Design and characterisation of a scale-down perfusion platform for mammalian cell process development

This project seeks to optimise perfusion processes via addressing two related challenges, namely:
- Scale-down and process verification of novel cell retention methodologies (AWS)
- Understanding steady state and maximise process performance and productivity

Objectives
- Design and build a small scale version of the AWS system, able to work with and fully connected to a 250mL perfusion bioreactor.
- Understand the limits of and characterize the "operating window" for AWS perfusion processes. Benchmark against other cell retention technologies.
- Understand steady state with respect to: cell size distribution, cell cycle distribution, primary metabolism, specific productivity. Model based process optimisation (perfused media, perfusion rate, target VCD at steady state).

Project Description
The Acoustic Wave Separator (AWS) technology developed by Pall offers a number of promising benefits such as: (a) not being susceptible to fouling, (b) being tuneable to allow for cell fractionation and conditional bleeding and (c) causing less stress to the cells. However, a scale down version amenable to high-throughput process development in small volume automated bioreactors does not exist. The aim is to develop, in collaboration with Pall, a scale down version of the AWS as a cell retention device in small volume bioreactors and to understand the limits of and characterize the "operating window" for continuous processes using the AWS technology.
Experimental investigations will be based on a fully controlled scale-down perfusion bioreactor recently developed at UCL. This novel 250ml bioreactor, specifically designed for mammalian cell cultivation under perfusion mode, is equipped with a Levitronix pump and TFF filter, used for cell retention. Perfusion runs at 1VVD have been successfully run and showed good reproducibility over 10 days. Expertise from Pall on the AWS and its operation will be key to select suitable scaling criteria.
Mathematical analysis and characterisation of the steady state will be based on a series of metabolic modelling and Systems Biology techniques recently developed at UCL. Process variables that will be studied both mathematically and experimentally at steady state include: cell size distribution, cell cycle analysis, primary metabolic uptake & secretion rates, amino acid uptake & secretion rates, cell viability and viable cell density.

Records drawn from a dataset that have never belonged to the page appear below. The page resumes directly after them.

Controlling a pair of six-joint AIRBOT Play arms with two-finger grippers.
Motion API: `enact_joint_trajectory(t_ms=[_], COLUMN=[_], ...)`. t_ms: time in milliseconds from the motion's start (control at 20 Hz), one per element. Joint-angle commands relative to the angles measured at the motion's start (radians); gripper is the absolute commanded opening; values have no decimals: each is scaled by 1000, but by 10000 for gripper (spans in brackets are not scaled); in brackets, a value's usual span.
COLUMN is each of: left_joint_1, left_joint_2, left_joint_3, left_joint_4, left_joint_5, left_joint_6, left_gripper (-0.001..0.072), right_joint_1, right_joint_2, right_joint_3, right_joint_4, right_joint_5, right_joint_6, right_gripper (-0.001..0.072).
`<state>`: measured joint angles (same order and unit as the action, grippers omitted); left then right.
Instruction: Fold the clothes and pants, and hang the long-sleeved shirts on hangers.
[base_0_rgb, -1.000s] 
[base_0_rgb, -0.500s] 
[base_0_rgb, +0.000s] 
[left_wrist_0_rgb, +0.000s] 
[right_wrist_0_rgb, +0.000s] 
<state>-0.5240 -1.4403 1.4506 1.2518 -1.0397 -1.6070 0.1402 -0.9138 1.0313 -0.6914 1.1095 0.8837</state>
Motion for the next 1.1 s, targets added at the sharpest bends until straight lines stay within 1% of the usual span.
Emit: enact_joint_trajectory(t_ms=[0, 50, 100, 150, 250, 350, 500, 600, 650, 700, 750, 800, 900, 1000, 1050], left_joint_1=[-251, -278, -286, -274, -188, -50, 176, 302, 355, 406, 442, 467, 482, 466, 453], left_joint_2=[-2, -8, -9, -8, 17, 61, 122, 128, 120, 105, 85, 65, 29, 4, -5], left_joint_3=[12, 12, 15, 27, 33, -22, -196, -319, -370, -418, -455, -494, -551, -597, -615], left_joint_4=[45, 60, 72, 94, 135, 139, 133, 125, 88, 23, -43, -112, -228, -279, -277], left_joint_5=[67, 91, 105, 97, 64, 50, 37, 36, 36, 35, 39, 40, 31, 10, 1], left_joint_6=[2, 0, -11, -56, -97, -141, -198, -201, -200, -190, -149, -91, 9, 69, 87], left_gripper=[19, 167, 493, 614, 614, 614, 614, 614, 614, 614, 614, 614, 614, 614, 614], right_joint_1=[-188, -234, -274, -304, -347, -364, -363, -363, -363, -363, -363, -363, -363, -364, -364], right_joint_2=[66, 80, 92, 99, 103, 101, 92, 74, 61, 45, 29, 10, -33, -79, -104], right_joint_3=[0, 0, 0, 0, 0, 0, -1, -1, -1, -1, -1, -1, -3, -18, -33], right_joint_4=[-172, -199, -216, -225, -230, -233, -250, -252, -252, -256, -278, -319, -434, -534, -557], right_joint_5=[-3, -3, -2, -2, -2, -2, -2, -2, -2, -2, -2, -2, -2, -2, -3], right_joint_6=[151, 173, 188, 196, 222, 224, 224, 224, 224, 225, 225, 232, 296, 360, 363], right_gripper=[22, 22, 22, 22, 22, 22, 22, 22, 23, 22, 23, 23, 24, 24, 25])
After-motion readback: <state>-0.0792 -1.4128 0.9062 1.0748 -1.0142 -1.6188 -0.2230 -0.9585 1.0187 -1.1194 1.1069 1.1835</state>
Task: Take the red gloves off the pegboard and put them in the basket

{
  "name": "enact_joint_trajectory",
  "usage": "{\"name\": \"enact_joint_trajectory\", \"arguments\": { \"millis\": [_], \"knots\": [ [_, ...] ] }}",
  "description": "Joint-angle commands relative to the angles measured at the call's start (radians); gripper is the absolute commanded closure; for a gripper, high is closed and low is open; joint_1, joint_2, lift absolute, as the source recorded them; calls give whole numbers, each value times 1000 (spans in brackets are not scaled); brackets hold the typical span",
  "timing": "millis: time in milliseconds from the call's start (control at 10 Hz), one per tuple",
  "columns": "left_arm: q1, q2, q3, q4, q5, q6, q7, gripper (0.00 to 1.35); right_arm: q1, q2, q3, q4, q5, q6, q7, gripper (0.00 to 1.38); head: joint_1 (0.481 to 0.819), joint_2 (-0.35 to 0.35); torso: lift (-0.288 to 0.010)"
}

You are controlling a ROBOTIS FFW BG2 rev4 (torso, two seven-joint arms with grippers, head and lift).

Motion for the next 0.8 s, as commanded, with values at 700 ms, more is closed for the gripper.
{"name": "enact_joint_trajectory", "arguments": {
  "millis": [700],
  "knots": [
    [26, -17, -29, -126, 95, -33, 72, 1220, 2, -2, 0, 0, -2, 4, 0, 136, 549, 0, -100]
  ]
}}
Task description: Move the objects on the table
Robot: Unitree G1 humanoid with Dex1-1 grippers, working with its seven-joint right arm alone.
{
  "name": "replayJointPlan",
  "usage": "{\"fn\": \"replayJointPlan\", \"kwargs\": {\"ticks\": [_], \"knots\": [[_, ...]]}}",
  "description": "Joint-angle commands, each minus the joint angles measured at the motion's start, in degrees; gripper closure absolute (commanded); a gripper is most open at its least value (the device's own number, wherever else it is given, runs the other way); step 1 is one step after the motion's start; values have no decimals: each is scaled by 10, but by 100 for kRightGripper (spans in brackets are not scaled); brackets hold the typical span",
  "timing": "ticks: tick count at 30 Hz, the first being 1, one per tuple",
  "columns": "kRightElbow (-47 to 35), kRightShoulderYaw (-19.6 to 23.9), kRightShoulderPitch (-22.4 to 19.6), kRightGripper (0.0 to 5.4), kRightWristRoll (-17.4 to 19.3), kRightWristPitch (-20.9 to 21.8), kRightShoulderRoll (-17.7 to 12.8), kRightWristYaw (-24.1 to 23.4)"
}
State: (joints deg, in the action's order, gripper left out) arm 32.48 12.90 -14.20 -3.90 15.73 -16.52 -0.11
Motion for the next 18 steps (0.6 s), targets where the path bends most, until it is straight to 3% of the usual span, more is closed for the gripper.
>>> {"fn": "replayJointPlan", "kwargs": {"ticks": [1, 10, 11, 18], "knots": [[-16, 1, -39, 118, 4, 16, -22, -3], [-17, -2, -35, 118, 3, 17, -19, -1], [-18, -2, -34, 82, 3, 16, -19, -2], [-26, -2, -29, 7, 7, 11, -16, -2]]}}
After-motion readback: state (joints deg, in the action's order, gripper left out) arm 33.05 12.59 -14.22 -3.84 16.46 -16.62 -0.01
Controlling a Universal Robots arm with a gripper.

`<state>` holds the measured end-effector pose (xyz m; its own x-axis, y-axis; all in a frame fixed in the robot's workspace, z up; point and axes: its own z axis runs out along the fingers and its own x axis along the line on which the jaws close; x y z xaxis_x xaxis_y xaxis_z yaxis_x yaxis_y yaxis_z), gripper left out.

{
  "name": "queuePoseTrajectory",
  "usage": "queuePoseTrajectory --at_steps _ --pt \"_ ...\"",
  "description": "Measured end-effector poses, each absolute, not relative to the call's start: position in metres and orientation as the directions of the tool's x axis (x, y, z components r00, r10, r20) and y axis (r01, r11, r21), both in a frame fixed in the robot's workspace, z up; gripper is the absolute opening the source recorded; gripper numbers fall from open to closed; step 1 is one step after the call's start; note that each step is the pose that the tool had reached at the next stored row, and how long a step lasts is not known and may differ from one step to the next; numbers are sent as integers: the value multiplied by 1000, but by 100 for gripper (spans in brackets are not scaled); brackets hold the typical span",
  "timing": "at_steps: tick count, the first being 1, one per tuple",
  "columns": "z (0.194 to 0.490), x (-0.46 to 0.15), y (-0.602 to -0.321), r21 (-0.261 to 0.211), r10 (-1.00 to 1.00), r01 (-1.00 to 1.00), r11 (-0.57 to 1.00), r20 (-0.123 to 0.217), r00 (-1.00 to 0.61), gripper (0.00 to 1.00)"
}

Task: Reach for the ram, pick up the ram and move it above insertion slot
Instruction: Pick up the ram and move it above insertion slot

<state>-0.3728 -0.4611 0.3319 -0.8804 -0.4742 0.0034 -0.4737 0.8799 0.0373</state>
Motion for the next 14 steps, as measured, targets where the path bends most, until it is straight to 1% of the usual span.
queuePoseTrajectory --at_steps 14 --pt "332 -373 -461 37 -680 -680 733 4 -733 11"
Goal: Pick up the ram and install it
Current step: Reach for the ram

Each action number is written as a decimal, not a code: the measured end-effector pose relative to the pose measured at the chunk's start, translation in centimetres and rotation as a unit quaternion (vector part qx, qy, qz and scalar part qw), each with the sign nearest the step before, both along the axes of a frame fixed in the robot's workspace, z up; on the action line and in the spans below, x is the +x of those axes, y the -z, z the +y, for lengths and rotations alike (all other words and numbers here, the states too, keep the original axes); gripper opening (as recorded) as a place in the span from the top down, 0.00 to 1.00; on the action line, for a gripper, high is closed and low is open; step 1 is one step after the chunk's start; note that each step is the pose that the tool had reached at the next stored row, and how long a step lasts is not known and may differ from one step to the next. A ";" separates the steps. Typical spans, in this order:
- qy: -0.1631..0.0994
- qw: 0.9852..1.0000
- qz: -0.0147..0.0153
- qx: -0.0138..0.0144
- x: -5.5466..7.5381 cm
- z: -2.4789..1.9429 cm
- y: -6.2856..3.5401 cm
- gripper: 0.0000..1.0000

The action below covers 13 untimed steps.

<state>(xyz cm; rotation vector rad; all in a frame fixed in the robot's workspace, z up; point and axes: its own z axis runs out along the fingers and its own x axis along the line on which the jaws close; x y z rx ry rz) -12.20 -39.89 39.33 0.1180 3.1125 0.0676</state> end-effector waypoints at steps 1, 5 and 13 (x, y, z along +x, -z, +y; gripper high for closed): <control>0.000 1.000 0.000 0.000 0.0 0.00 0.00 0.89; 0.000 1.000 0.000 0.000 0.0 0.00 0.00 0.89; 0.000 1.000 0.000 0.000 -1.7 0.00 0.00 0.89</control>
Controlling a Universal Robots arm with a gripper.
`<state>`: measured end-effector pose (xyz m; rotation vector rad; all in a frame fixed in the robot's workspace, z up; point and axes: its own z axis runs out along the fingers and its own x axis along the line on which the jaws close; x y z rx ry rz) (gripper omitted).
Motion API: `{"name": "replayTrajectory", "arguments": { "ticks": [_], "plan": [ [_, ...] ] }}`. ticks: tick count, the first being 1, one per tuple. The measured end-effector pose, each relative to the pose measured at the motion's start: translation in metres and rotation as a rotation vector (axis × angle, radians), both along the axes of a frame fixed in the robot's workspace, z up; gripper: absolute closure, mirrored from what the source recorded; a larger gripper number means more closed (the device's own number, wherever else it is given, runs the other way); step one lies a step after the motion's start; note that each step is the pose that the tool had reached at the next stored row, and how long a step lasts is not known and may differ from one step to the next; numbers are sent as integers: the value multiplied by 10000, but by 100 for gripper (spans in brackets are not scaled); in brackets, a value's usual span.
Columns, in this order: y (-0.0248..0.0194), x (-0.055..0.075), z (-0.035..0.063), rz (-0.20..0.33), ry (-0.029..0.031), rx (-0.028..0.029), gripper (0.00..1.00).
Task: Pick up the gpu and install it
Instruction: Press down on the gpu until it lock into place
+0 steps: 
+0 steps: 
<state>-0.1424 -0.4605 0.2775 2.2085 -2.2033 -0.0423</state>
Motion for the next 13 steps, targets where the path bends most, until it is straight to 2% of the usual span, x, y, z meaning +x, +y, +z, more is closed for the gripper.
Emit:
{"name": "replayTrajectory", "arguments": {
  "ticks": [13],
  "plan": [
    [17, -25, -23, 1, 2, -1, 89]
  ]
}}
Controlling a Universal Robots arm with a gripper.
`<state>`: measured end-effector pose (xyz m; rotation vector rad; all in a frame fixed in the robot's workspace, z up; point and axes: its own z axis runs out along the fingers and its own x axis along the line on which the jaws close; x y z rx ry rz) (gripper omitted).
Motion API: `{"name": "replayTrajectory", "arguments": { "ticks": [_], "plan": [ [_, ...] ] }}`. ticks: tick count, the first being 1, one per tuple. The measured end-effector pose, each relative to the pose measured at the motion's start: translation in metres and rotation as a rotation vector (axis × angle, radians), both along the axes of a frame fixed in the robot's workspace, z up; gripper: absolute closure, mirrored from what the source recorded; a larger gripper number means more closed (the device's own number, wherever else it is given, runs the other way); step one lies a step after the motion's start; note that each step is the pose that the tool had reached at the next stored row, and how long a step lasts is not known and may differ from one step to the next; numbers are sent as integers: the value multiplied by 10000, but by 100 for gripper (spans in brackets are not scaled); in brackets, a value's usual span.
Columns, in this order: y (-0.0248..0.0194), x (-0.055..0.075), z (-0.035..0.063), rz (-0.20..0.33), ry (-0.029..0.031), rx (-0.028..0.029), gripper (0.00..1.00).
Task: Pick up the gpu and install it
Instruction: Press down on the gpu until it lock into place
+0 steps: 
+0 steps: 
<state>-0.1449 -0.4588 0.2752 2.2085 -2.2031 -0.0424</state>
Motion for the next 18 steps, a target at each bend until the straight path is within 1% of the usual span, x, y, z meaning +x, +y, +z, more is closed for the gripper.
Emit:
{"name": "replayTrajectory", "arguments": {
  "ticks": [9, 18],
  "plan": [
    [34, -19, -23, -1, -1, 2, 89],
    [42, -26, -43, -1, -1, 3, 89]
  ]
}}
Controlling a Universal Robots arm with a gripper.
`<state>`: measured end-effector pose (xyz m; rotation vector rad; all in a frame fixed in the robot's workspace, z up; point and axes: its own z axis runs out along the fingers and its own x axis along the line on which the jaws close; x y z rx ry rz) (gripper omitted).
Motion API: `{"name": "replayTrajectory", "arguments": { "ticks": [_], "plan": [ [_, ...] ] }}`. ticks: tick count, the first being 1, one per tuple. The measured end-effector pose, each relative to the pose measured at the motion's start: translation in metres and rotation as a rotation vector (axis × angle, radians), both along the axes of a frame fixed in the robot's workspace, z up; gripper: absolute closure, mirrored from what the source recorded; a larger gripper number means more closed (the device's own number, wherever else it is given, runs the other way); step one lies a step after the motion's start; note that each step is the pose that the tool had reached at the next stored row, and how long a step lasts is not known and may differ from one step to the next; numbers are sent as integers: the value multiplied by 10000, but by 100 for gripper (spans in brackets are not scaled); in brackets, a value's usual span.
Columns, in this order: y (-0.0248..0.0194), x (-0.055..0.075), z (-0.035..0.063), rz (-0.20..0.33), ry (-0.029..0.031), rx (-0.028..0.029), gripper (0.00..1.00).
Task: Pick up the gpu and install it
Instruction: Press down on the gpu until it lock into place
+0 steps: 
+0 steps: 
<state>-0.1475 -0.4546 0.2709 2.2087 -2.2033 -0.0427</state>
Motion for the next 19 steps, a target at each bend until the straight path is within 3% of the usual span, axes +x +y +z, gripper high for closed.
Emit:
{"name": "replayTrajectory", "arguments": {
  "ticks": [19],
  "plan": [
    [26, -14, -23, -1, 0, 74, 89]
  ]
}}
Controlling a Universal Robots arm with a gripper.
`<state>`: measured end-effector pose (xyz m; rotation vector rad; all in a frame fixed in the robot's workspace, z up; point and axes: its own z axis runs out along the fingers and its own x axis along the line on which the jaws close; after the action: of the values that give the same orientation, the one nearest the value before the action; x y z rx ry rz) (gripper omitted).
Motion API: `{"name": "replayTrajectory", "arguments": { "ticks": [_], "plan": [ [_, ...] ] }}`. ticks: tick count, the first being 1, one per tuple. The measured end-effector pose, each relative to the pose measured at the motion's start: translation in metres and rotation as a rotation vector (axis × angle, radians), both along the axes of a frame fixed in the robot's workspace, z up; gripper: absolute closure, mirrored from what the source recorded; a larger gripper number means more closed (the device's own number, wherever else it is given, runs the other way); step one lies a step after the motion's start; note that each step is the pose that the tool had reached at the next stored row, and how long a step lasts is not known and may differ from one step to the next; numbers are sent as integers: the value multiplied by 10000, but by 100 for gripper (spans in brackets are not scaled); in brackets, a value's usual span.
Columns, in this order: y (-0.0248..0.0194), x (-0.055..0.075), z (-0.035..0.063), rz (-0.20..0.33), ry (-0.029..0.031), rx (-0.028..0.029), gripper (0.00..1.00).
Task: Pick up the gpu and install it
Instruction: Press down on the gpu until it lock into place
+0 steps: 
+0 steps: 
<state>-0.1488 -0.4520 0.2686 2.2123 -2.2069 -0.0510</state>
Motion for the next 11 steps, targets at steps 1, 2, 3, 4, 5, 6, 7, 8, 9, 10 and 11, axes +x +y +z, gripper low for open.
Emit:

The CDT has a proven track record of delivering impact from its research and training activities and this will continue in the new Centre. The main types of impact relate to: (i) provision of highly skilled EngD and sPhD graduates; (ii) generation of intellectual property (IP) in support of collaborating companies or for spin-out company creation; (iii) knowledge exchange to the wider bioprocess-using industries; (iv) benefits to patients in terms of new and more cost effective medicines, and (v) benefits to the wider society via involvement in public engagement activities and impacts on policy.

With regard to training, provision of future bioindustry leaders is the primary output of the CDT and some 96% of previous EngD graduates have progressed to relevant bioindustry careers. These highly skilled individuals help catalyse private sector innovation and biomanufacturing activity. This is of enormous importance to capitalise on emerging markets, such as Advanced Therapy Medicinal Products (ATMPs), and to create new jobs and a skilled labour force to underpin economic growth. The CDT will deliver new, flexible on-line training modules on complex biological products manufacture that will be made available to the wider bioprocessing community. It will also provide researchers with opportunities for international company placements and cross-cohort training between UCL and SSPC via a new annual Summer School and Conference.

In terms of IP generation, each industry-collaborative EngD project will have direct impact on the industry sponsor in terms of new technology generation and improvements to existing processes or procedures. Where substantial IP is generated in EngD or sPhD programmes, this has the potential to lead to spin-out company creation and job creation with wider economic benefit. CDT research has already led to creation of a number of successful spin-out companies and licensing agreements. Once arising IP is protected the existing UCL and NIBRT post-experience training programmes provide opportunities for wider industrial dissemination and impact of CDT research and training materials.

CDT projects will address production of new ATMPs or improvements to the manufacture of the next generation of complex biological products that will directly benefit healthcare providers and patients. Examples arising from previous EngD projects have included engineered enzymes for greener pharmaceutical synthesis, novel bioprocess operations to reduce biopharmaceutical manufacturing costs and the translation of early stem cell therapies into clinical trials. In each case the individual researchers have been important champions of knowledge exchange to their collaborating companies.

Finally, in terms of wider public engagement and society, the CDT has achieved substantial impact via involvement of staff and researchers in activities with schools (e.g. STEMnet), presentations at science fairs (Big Bang, Cheltenham), delivery of high profile public lectures (Wellcome Trust, Royal Institution) as well as TV and radio presentations. The next generation of CDT researchers will receive new training on the principles of Responsible Innovation (RI) that will be embedded in their research and help inform their public engagement activities and impact on policy.